Sign in to view source links and access this dataset
Description
Shipaker Dataset is a collection of health and medicine articles in the Karakalpak language, scraped from shipaker.uz. The site is run by a public health organization in Karakalpakstan, Uzbekistan, and publishes articles on topics such as disease prevention, nutrition, psychology, and general wellness.
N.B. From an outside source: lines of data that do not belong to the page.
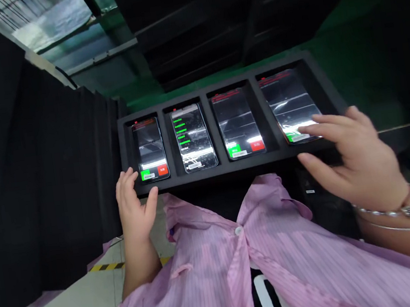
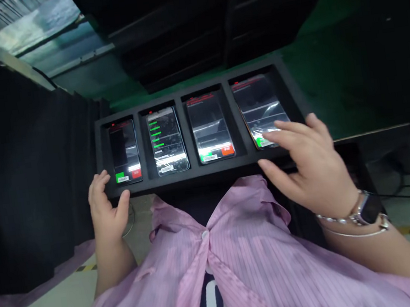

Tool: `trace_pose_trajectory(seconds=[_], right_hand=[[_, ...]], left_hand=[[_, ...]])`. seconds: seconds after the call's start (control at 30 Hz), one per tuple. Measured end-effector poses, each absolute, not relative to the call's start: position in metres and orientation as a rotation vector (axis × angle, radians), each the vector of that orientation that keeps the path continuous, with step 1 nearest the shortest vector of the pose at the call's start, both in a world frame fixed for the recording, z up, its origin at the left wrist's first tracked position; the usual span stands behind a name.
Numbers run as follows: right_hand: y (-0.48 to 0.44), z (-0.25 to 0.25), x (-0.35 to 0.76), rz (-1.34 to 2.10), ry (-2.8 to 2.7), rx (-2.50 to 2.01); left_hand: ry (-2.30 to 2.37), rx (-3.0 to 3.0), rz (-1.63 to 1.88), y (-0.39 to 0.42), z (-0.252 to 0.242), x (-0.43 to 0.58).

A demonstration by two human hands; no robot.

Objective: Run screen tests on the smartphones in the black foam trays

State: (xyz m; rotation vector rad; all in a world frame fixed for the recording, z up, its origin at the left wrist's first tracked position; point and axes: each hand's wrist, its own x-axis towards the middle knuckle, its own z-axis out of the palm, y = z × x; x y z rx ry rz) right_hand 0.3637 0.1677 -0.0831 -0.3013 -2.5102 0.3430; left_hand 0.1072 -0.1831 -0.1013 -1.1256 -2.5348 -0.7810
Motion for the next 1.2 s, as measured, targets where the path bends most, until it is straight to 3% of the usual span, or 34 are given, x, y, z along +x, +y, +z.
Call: trace_pose_trajectory(seconds=[0.3, 0.57, 0.87, 1.2], right_hand=[[0.172, -0.095, 0.368, 0.326, -2.580, -0.388], [0.167, -0.094, 0.352, 0.354, -2.472, -0.205], [0.137, -0.086, 0.314, 0.480, -2.579, -0.024], [0.131, -0.099, 0.305, 0.254, -2.639, -0.013]], left_hand=[[-2.579, -1.117, -0.730, -0.182, -0.099, 0.109], [-2.576, -1.039, -0.684, -0.165, -0.089, 0.122], [-2.471, -1.437, -0.561, -0.102, -0.072, 0.129], [-2.616, -1.413, -0.436, -0.089, -0.077, 0.124]])
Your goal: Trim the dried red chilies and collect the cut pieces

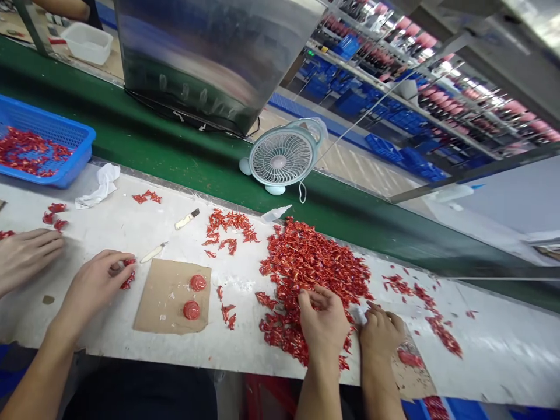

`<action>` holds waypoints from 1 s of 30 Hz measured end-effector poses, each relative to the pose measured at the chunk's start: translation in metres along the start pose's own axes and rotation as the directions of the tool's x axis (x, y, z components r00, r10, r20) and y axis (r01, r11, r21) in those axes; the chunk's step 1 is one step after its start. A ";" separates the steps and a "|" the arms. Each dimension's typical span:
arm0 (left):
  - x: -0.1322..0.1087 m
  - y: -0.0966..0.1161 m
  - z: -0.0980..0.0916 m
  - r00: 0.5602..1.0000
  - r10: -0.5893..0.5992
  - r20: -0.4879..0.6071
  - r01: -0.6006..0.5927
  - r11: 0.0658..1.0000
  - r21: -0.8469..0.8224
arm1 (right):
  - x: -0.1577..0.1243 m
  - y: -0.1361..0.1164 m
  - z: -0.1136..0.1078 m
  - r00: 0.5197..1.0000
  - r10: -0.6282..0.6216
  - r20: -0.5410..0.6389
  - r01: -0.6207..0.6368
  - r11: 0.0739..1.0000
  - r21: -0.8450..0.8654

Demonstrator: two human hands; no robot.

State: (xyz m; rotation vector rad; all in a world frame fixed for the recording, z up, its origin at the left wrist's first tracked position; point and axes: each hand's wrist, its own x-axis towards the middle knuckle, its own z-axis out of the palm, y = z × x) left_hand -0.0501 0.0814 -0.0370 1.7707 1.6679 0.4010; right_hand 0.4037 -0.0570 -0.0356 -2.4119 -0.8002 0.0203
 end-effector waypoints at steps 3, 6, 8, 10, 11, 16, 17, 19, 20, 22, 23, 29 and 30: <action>0.000 0.005 0.001 1.000 0.014 -0.011 -0.014 1.000 0.006 | 0.014 0.010 -0.002 0.999 -0.030 -0.031 0.028 0.998 -0.057; 0.000 0.007 0.001 0.999 0.016 -0.041 -0.016 1.000 -0.002 | 0.013 0.003 0.001 0.995 -0.079 -0.061 0.074 0.994 -0.086; 0.000 0.006 0.000 0.998 0.008 -0.068 -0.010 1.000 -0.026 | 0.000 -0.011 0.006 0.986 -0.153 -0.069 0.148 0.986 -0.073; -0.002 0.005 -0.001 0.994 -0.010 -0.109 0.001 0.996 -0.084 | -0.021 -0.030 0.014 0.964 -0.262 0.048 0.261 0.965 0.024; -0.004 0.005 -0.002 0.992 -0.021 -0.128 0.004 0.992 -0.125 | -0.034 -0.040 0.018 0.926 -0.329 0.184 0.311 0.943 0.119; -0.022 0.010 -0.006 0.994 -0.091 -0.063 0.047 0.862 -0.505 | -0.085 -0.079 0.042 0.624 -0.517 0.586 0.461 0.849 0.257; -0.026 0.012 -0.005 0.995 -0.090 -0.031 0.056 0.814 -0.578 | -0.088 -0.082 0.045 0.608 -0.514 0.606 0.479 0.845 0.236; -0.034 0.016 -0.003 0.997 -0.068 0.026 0.067 0.718 -0.693 | -0.088 -0.085 0.049 0.601 -0.500 0.623 0.499 0.844 0.197; -0.037 0.018 -0.001 0.997 -0.054 0.050 0.074 0.671 -0.738 | -0.087 -0.086 0.050 0.594 -0.498 0.632 0.503 0.843 0.192; -0.041 0.022 0.004 0.994 -0.038 0.101 0.104 0.568 -0.817 | -0.082 -0.087 0.051 0.583 -0.501 0.640 0.494 0.844 0.211; -0.042 0.024 0.006 0.991 -0.037 0.126 0.127 0.518 -0.846 | -0.080 -0.087 0.051 0.591 -0.501 0.632 0.475 0.850 0.230; -0.051 0.037 0.020 0.965 -0.011 0.263 0.251 0.344 -0.905 | -0.090 -0.100 0.048 0.661 -0.405 0.631 0.114 0.886 0.449; -0.053 0.039 0.022 0.961 -0.004 0.278 0.262 0.343 -0.902 | -0.094 -0.104 0.047 0.649 -0.392 0.652 0.044 0.875 0.482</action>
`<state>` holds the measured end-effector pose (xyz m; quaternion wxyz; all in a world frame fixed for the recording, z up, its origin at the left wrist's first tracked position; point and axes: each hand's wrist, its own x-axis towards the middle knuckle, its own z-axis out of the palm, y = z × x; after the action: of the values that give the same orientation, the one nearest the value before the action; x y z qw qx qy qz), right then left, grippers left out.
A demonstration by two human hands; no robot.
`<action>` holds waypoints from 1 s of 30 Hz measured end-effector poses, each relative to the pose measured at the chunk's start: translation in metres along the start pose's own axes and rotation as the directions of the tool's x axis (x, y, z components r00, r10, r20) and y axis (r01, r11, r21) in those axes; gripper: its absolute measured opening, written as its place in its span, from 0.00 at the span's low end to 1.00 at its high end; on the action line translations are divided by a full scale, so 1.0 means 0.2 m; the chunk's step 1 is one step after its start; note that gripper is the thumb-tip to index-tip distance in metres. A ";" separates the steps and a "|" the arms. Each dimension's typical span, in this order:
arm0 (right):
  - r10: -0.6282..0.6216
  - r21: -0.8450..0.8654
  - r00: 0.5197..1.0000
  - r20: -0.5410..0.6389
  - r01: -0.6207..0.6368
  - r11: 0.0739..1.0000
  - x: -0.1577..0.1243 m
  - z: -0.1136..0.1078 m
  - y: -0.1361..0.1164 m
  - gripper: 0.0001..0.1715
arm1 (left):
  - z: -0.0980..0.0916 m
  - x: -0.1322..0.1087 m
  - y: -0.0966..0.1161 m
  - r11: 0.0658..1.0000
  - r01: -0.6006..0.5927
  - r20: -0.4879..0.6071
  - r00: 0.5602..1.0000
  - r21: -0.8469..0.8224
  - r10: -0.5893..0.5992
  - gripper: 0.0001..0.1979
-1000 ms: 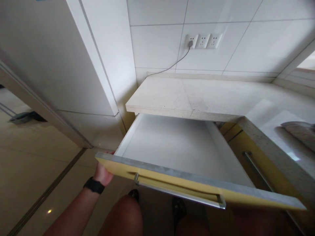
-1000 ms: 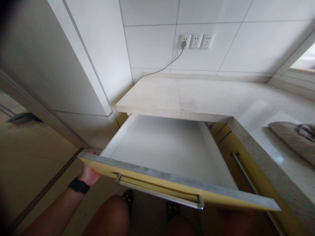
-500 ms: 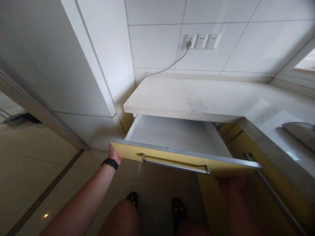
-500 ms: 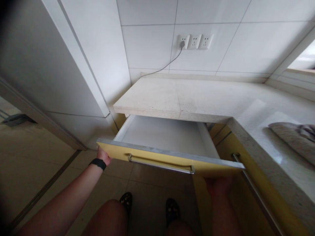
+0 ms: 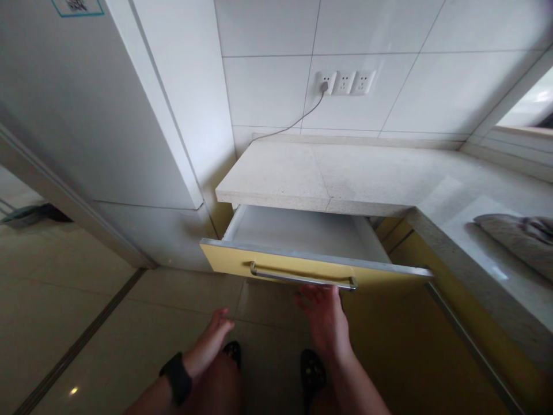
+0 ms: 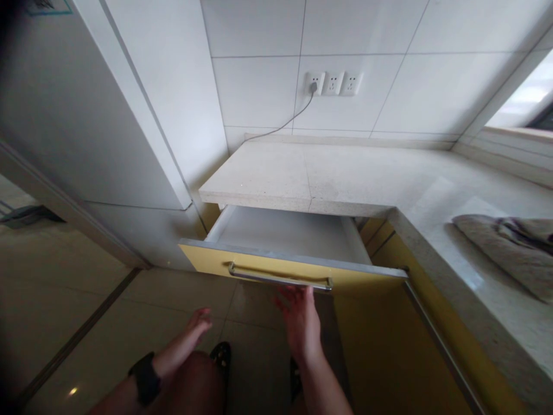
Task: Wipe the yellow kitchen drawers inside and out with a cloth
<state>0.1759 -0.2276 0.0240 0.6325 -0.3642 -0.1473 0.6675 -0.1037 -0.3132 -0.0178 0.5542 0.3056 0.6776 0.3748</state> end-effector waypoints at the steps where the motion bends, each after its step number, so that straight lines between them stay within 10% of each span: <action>1: -0.036 -0.017 0.999 0.026 0.036 0.999 0.00 0.07 0.02 0.24 | 0.00 -0.07 -0.05 0.979 -0.070 0.040 0.997 0.190 0.064 0.30; 4: -0.116 0.007 0.993 0.034 0.116 0.993 0.05 0.20 0.04 0.26 | 0.01 -0.23 -0.14 0.732 -0.184 0.158 0.982 0.656 0.106 0.32; 8: -0.100 0.064 0.994 0.038 0.098 0.993 0.19 0.26 0.01 0.25 | 0.05 -0.26 -0.14 0.480 -0.256 0.233 0.966 0.839 0.107 0.30; 16: -0.105 0.071 0.993 -0.054 0.108 0.992 0.58 0.42 -0.03 0.27 | 0.13 -0.18 -0.10 0.486 -0.281 0.231 0.960 0.827 0.161 0.20; 30: -0.086 0.110 0.996 -0.025 0.088 0.990 0.83 0.48 -0.05 0.29 | 0.15 -0.14 -0.13 0.355 -0.216 0.211 0.976 0.910 0.055 0.16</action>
<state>0.1293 -0.0428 0.0468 0.6818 -0.3282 -0.1194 0.6428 -0.0691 -0.3449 -0.0293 0.3004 0.6448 0.7011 -0.0496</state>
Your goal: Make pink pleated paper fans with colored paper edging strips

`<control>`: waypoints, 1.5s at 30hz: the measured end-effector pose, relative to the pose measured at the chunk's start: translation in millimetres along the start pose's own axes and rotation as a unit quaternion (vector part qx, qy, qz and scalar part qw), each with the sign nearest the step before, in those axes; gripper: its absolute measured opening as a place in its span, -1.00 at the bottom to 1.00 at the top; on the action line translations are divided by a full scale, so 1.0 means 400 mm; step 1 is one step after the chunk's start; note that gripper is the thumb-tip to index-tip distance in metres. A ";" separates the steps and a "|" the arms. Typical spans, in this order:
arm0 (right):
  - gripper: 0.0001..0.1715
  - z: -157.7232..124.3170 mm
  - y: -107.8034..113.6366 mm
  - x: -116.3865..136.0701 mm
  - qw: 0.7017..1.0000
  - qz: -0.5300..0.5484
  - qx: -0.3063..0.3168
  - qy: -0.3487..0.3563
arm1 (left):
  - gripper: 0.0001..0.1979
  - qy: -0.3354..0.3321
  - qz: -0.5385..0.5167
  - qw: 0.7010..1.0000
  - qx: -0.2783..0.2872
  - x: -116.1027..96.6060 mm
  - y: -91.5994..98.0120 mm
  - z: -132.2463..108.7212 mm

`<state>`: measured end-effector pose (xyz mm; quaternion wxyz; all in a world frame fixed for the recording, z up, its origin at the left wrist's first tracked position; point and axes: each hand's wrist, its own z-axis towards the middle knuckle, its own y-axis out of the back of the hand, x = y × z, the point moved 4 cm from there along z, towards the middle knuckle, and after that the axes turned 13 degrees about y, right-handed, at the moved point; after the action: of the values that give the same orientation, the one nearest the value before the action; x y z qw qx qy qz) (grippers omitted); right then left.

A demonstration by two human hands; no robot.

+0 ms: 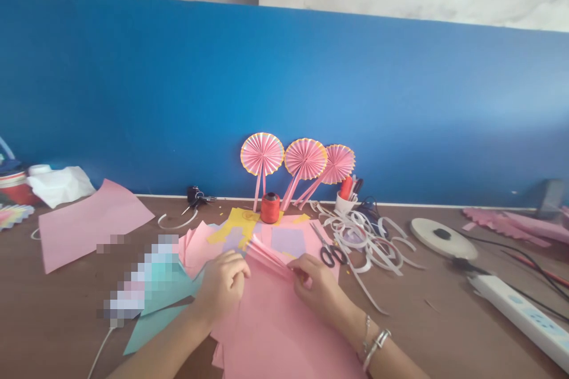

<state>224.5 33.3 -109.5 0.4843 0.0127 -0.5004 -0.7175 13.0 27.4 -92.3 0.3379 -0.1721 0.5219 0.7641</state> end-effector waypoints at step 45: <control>-0.66 -0.010 0.007 0.034 0.991 -0.022 0.132 0.022 | -0.76 0.047 0.064 0.979 0.189 -0.028 -0.069 -0.036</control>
<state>221.3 20.7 -103.1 0.4733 0.1033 -0.5798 -0.6550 38.8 16.6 -109.9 0.2901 -0.1074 0.6821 0.6626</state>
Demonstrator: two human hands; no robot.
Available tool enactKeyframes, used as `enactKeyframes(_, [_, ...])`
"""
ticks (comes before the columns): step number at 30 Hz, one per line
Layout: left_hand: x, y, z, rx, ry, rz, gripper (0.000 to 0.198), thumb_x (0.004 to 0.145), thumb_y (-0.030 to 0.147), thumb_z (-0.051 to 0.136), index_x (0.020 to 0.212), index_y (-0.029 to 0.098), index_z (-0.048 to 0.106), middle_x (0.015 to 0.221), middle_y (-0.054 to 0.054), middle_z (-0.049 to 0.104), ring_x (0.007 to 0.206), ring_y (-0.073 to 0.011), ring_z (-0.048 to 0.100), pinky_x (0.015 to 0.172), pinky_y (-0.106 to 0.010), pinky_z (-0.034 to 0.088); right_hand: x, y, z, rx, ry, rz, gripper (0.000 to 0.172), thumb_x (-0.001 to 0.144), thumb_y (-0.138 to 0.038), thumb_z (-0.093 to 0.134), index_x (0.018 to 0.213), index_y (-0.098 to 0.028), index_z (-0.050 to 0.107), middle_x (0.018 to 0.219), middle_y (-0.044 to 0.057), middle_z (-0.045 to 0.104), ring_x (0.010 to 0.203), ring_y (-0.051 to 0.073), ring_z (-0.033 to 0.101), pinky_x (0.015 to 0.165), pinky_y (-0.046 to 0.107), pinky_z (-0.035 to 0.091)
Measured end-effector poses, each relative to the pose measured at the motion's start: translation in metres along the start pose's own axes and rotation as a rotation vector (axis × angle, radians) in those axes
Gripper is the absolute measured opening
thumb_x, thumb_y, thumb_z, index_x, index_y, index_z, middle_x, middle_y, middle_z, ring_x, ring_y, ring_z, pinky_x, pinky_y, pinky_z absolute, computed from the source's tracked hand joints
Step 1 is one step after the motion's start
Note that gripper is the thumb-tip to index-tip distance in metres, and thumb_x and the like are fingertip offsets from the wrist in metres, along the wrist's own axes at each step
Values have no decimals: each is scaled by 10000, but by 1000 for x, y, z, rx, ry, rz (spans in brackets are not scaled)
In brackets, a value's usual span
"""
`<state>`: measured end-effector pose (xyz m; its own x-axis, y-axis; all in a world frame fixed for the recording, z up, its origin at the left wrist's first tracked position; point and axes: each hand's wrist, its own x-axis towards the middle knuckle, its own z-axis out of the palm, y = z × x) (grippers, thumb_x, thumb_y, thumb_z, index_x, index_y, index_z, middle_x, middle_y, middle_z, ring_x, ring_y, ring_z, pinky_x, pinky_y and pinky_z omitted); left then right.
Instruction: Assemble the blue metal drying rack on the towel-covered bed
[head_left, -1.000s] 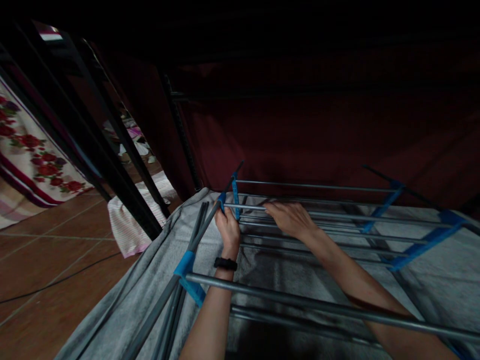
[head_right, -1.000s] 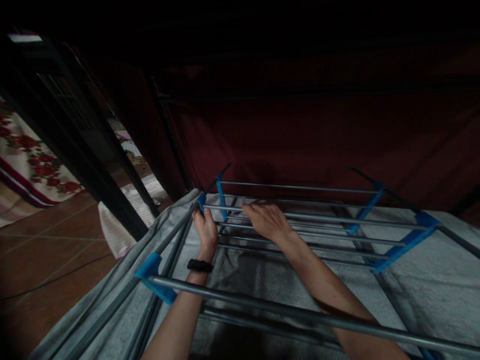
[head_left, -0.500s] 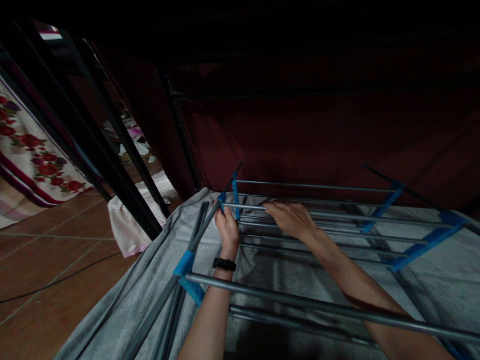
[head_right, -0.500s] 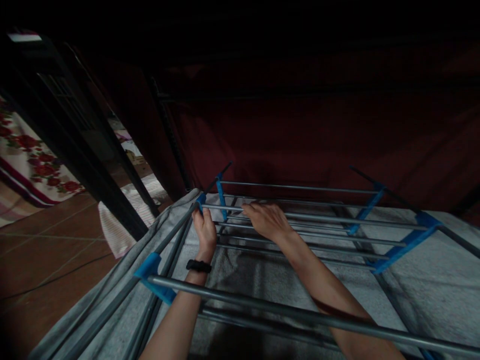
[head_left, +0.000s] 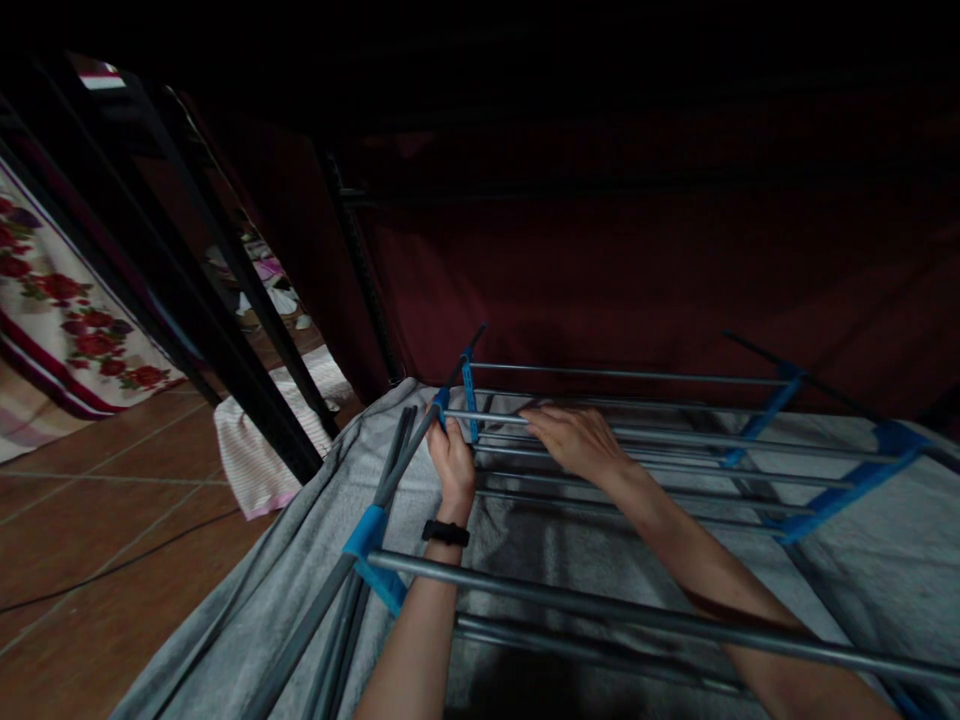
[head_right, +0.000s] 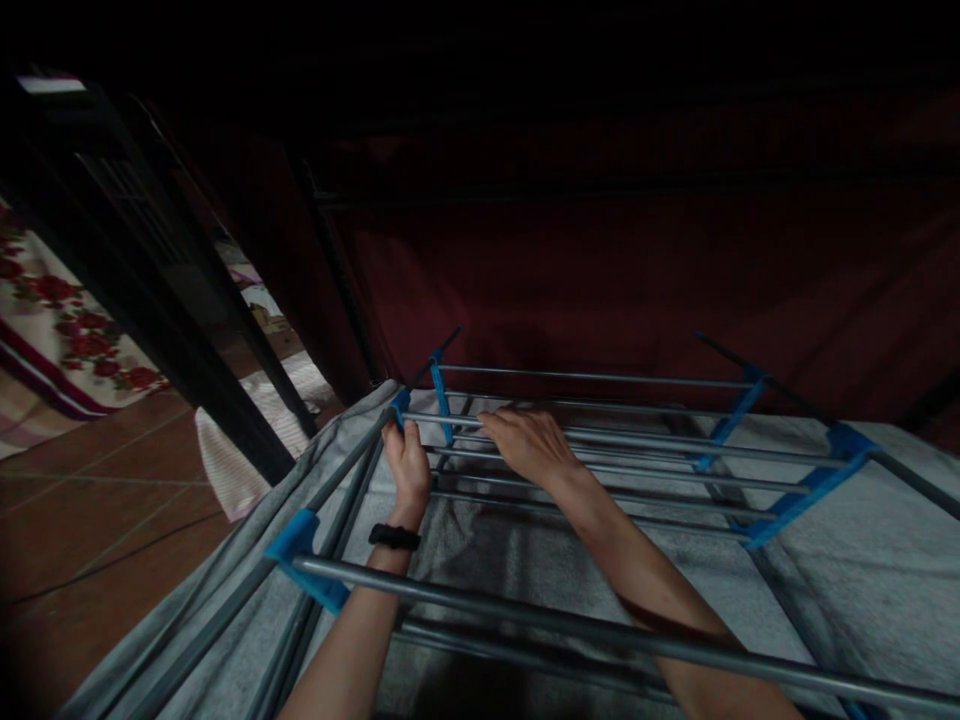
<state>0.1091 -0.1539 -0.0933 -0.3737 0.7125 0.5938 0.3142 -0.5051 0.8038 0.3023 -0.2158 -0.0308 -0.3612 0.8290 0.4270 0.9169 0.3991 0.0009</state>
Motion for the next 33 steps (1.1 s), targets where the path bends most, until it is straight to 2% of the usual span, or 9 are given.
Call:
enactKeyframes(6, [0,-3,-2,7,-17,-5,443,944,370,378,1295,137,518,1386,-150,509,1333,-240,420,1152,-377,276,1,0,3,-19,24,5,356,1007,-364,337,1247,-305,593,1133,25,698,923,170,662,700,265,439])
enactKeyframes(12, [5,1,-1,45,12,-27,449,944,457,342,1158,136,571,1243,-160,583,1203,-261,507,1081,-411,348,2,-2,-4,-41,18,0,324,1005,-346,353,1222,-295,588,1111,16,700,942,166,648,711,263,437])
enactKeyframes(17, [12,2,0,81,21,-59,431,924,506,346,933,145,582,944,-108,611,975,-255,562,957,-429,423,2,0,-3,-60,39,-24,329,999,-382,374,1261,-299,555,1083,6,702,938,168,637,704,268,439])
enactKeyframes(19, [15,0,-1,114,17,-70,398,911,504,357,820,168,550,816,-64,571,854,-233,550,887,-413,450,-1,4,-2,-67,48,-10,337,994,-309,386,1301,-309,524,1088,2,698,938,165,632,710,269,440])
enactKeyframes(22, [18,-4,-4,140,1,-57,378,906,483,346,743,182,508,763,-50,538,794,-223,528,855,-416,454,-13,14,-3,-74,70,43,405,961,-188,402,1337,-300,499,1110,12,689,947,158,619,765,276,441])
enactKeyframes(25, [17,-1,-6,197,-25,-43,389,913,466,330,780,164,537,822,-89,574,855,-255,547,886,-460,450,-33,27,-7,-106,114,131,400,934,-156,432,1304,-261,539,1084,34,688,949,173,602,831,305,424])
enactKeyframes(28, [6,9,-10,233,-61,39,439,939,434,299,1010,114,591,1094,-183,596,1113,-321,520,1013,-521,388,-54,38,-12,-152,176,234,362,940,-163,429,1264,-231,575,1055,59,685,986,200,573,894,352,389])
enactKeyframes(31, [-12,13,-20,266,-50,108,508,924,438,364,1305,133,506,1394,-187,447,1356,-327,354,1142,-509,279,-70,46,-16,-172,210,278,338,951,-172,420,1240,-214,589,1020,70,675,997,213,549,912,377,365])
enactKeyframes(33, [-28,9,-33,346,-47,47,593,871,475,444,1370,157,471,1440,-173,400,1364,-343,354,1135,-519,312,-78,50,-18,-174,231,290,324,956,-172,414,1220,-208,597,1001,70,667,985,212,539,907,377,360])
The dataset was uploaded by author turdibek and last updated on 2026-05-01.
Use Cases
Train machine translation models based on Karakalpak language content.
Analyze public health communication strategies based on article topics like disease prevention and nutrition.
Develop text classification models for health articles based on the provided titles and content.
Study linguistic patterns and terminology in a low-resource Turkic language based on the textual corpus.
Strengths
Articles are sourced from a public health organization, suggesting domain authority.
Content is provided in both original HTML and extracted plain text formats.
Limitations
Row count is unknown, which may limit suitability assessment.
Column-level documentation is absent; field semantics must be inferred after download.
License information is unknown, which may restrict usage.
Provenance
Source
Articles scraped from shipaker.uz, a site run by a public health organization in Karakalpakstan, Uzbekistan.
Collection Method
Web scraping.
Freshness
Last updated 2026-05-01 11:03:03; freshness should be verified.
Geography
Karakalpakstan, Uzbekistan.
License is unknown, which may impose usage restrictions.